La prima asta del 2025 aveva raccolto offerte quadruple rispetto alla capacità, segnale di un mercato in forte espansione

Il 24 novembre 2026 l’Italia tornerà a chiedere stoccaggio al mercato. Secondo l’annuncio di Terna, pubblicato lo scorso 3 giugno, la seconda asta MACSE per batterie è in calendario per fine novembre. Obiettivo: 16 GWh da consegnare nel 2029. Il dato da cui partire, però, arriva dalla prima edizione: un eccesso di offerte quattro volte superiore alla capacità disponibile. L’appetito non è mai stato il problema.

Ora, a tre mesi dall’appuntamento, l’Italia alza il bersaglio del 60%: si passa da circa 10 GWh a 16 GWh, secondo i dettagli riportati da ESS News a inizio giugno. Non è una notizia da celebrare. È un test sulla capacità di consegna.

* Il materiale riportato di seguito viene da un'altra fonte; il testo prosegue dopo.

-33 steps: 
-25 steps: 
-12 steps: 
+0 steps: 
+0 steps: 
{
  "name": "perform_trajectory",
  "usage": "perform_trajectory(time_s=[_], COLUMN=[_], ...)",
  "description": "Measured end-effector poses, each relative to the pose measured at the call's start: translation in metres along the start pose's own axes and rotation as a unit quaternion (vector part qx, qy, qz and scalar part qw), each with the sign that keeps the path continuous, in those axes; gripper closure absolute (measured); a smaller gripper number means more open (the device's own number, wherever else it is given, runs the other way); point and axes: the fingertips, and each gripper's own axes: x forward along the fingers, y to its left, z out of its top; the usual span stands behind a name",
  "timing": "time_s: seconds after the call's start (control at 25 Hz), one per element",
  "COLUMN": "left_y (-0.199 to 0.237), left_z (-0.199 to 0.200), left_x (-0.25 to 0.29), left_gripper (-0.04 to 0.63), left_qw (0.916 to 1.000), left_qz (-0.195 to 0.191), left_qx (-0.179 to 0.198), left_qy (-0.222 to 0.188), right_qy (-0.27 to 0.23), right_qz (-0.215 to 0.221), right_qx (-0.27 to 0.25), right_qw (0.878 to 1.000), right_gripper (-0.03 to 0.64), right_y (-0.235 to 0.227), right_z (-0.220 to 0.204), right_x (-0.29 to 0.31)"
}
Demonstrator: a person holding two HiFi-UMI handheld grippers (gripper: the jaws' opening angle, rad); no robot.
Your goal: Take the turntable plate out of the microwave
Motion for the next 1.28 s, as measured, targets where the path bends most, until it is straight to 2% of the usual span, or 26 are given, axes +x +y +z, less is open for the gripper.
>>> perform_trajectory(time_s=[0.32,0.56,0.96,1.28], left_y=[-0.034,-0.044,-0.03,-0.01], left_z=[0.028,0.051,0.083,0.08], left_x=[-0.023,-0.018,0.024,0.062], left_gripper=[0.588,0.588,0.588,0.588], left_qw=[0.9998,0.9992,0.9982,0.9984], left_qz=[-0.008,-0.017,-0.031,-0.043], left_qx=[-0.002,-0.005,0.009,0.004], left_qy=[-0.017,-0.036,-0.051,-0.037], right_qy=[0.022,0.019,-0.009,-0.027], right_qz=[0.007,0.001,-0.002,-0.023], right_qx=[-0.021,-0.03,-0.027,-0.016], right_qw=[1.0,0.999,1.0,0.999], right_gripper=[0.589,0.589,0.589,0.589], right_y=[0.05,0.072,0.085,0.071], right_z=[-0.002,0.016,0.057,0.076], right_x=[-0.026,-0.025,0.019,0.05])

Quattro volte tanto: il dato che cambia la gara

La prima asta MACSE italiana si è chiusa il 1° ottobre 2025 con tutti i 10 GWh assegnati, distribuiti in quattro zone tra Sud Italia e isole. Le offerte superavano di un fattore quattro la capacità disponibile: una domanda imponente, non un’asta deserta. È un punto rilevante perché cambia il modo di leggere la seconda gara. Non si corre dietro all’interesse degli operatori: si corre dietro alla capacità reale di assorbire le offerte e poi costruire gli impianti.

Il 24 novembre si punta a 16 GWh, il 60% in più rispetto al volume della prima edizione. L’incremento non va frainteso: non serve a creare mercato dal nulla, ma a dare una risposta almeno parziale a chi era rimasto fuori. Eppure, se la prima edizione era già sovraccarica, perché serviva una seconda asta così presto? La spiegazione sta nella natura del meccanismo.

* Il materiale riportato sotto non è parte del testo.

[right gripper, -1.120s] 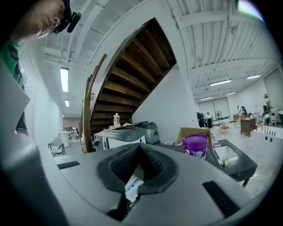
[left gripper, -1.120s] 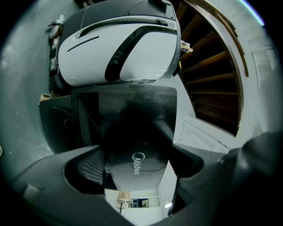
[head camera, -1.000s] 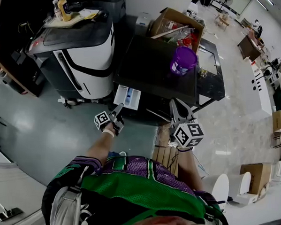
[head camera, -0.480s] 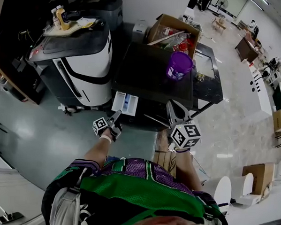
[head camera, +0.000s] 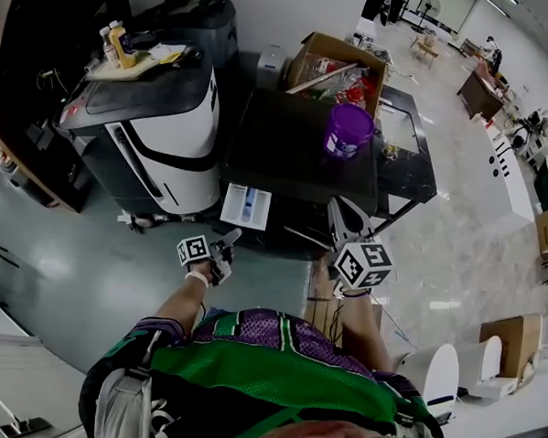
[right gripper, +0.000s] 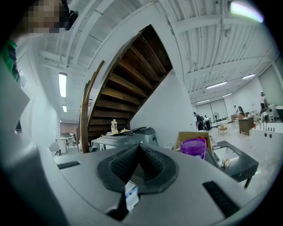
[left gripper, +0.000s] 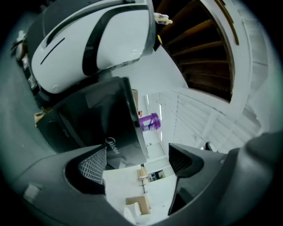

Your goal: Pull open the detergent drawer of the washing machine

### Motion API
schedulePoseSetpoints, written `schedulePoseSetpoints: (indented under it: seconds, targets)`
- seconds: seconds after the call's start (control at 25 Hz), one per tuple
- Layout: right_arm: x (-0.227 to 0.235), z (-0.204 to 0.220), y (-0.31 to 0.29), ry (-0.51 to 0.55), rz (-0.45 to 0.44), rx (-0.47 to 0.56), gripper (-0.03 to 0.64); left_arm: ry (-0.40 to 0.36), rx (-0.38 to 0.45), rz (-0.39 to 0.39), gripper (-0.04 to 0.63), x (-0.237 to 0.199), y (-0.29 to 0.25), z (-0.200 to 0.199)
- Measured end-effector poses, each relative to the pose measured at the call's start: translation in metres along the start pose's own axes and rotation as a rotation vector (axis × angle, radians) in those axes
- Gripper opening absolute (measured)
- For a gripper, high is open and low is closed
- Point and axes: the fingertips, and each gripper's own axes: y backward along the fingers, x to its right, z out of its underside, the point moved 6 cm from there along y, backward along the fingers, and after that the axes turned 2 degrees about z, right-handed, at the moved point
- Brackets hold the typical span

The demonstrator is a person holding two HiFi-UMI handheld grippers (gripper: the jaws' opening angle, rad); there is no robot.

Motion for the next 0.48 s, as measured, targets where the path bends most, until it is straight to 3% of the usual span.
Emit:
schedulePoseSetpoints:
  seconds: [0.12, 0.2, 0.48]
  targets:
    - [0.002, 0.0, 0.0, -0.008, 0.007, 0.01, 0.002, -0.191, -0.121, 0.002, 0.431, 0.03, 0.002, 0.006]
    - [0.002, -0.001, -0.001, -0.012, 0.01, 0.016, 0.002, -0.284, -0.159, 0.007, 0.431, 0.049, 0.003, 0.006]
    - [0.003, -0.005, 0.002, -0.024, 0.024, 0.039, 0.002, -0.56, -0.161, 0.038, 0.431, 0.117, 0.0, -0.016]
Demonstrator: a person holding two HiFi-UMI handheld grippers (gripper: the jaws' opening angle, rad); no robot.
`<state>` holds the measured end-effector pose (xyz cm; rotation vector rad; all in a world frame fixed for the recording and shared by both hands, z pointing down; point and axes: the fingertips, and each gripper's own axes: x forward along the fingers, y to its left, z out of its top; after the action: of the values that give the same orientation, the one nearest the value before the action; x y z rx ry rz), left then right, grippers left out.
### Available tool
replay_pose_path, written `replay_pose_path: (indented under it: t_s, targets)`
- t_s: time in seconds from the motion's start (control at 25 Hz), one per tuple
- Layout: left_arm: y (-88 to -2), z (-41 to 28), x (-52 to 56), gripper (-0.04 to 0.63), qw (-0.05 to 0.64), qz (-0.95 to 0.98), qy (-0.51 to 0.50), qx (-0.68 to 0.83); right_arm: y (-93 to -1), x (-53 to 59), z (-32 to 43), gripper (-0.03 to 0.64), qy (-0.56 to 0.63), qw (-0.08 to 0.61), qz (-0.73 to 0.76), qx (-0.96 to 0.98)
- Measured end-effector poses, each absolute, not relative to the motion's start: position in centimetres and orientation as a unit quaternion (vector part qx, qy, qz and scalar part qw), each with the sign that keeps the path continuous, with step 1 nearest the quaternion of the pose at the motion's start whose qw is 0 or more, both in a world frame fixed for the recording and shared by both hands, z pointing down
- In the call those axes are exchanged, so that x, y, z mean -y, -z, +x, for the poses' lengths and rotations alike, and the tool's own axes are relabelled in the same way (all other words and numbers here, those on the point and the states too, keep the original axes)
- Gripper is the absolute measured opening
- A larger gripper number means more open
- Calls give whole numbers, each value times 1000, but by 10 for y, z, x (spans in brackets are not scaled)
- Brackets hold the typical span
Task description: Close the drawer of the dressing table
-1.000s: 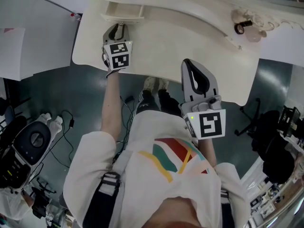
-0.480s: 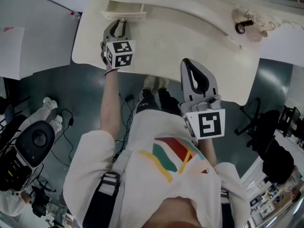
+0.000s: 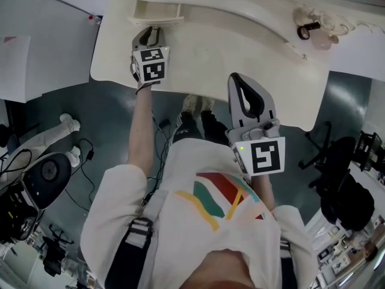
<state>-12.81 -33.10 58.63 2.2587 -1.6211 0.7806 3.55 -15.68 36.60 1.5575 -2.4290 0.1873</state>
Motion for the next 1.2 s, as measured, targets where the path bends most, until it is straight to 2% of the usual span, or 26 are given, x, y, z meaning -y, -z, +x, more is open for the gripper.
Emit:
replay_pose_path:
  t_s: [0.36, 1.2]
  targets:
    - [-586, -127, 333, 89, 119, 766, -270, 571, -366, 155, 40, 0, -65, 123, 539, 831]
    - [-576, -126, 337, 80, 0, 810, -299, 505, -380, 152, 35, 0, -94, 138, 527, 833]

Perché il meccanismo MACSE non è una semplice asta

Il MACSE non è un’asta per comprare elettricità a pronti. È un meccanismo di approvvigionamento di capacità di stoccaggio a lungo termine, approvato dalla Commissione UE già nel 2023 con l’aiuto di Stato SA.104106, 2023/N. I vincitori non vendono semplicemente energia: si impegnano a rendere disponibile capacità per la rete e ricevono in cambio un premio fisso mensile. La garanzia dei ricavi rende bancabili i progetti, ma è anche il punto di equilibrio più delicato.

Il premio ha un tetto. Per la prima gara, ARERA lo ha limitato a 37.000 euro per MWh-anno. Non è un dettaglio secondario: è il parametro che decide quanto l’intero sistema pagherà per avere batterie disponibili. Un tetto troppo basso può frenare la realizzazione degli impianti; uno troppo alto può far vincere progetti che poi non rispettano i tempi. La programmazione di Terna, con la consegna fissata al 2029, rende il vincolo temporale non meno importante del volume.

Qui emerge il punto strutturale. L’Italia non ha un problema di appetito per lo stoccaggio: ha un problema di esecuzione. Tra l’assegnazione di novembre e la consegna del 2029 restano poco più di tre anni, il tempo necessario per autorizzare, finanziare e costruire impianti di grande taglia. Se il meccanismo è collaudato sulla carta, resta da capire se i numeri promessi reggeranno alla prova di novembre.

Il paradosso del 2026: 16 GWh non bastano?

Ma c’è un dettaglio che non torna. Secondo un’analisi di Timera Energy, la capacità non assegnata nell’asta del 2025 supera da sola di oltre il doppio la quota massima di 16 GWh prevista per l’asta del 2026. In pratica, anche se la seconda gara raggiungesse l’intero obiettivo, resterebbe fuori più capacità di quanta ne riesca a selezionare.

È il paradosso di un meccanismo che attrae più offerta di quanta sia disegnato ad assorbirne. Non è una contraddizione contabile, ma il segno di una tensione tra la corsa degli operatori e i limiti imposti dalla regolazione. Riuscirà la seconda asta a colmare il divario? Con questi numeri, difficile. Il rischio concreto è che a novembre l’eccesso di domanda si ripresenti, in proporzioni simili, e che il 2029 resti una promessa.

Il numero da tenere d’occhio, allora, non è il 16 GWh. È il tetto del premio fisso. Se ARERA manterrà i 37.000 euro per MWh-anno anche nella seconda gara, capiremo se il MACSE può reggere senza scaricare costi eccessivi sul sistema. Se il tetto cambierà, la discussione si sposterà su quanto l’Italia è disposta a pagare per avere batterie davvero operative nel 2029. Fino a quel momento, il 2029 resta scritto in un calendario, non ancora in un cantiere.